Hence the ratio of imports to exports= 13,000/13,726 = 1.06 using the data of 1951 trade in US. This showed that the trade close to equilibrium between the imports and exports but it still ment that US was slight labor intensive, and after calculating without natural resource industries the ratio fell further more to 0.88 which eliminates the paradox because the ratio was below 1 meaning that US imported more Labor intensive than capital intensive proving the H-O theory correct. This was because in 1965 Kenen excluded the natural resource content to prove the theory wrong.

Conclusion
Logical the H-0 theory shows that its is correct when trying to prove comparative advantage, while the Leontief paradox bases its research test only on USA, the first test by Leontief was made with the data affected by the world war 2 which showed that the US was Labor intensive and was exporting more Labor intensive commodities Also another factor, a more general source of bias is that Leontief used two-factor model (abour and capital), thus abstracting from other factors such as natural resources (soil, climate, minerals).
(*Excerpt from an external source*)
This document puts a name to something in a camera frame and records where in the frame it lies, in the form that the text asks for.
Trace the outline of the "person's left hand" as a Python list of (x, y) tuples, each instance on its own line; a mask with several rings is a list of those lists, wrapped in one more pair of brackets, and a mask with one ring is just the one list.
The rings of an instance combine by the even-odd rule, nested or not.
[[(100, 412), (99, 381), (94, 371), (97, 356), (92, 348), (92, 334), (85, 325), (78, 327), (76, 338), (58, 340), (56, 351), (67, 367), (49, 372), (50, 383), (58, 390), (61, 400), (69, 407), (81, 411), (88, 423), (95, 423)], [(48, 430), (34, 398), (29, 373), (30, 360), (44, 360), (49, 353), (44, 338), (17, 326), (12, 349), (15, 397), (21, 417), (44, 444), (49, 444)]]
However the commodity might be intensive in either of the 2 factors. US trade policy was also another factor that was a source of bais in the Leontief study, in 1956 Kravis found that the most heavily protected industries in the US were the Labor intensive industries. Another bias source of Leontief was the fact that he included the measure of capital, only physical capital such as machinery, and completely ignored Human capital. The influence of Research and development on US exports, the knowledge capital resulting from R&D leads to an increase in the value of output derived from a given stock of material and human labor which was not considered by Leontief. Although these theories provide a general explanation of why nations trade, they have been criticised on several grounds: Nations do not initiate trade: this is done by individuals or individual firms within nations. There must be perfect information and perfect competition between trading partners, which is never the case. They are limited because they do not look at either the transfer of goods or direct investments. They do not recognise the influence of technology and expertise in the areas of marketing and management.

They are many other theories that are involved in arguing against the H-O and Leontief paradox theory, but it seems like the H-O theory is much more expected by the economist rather than the Leontief theory.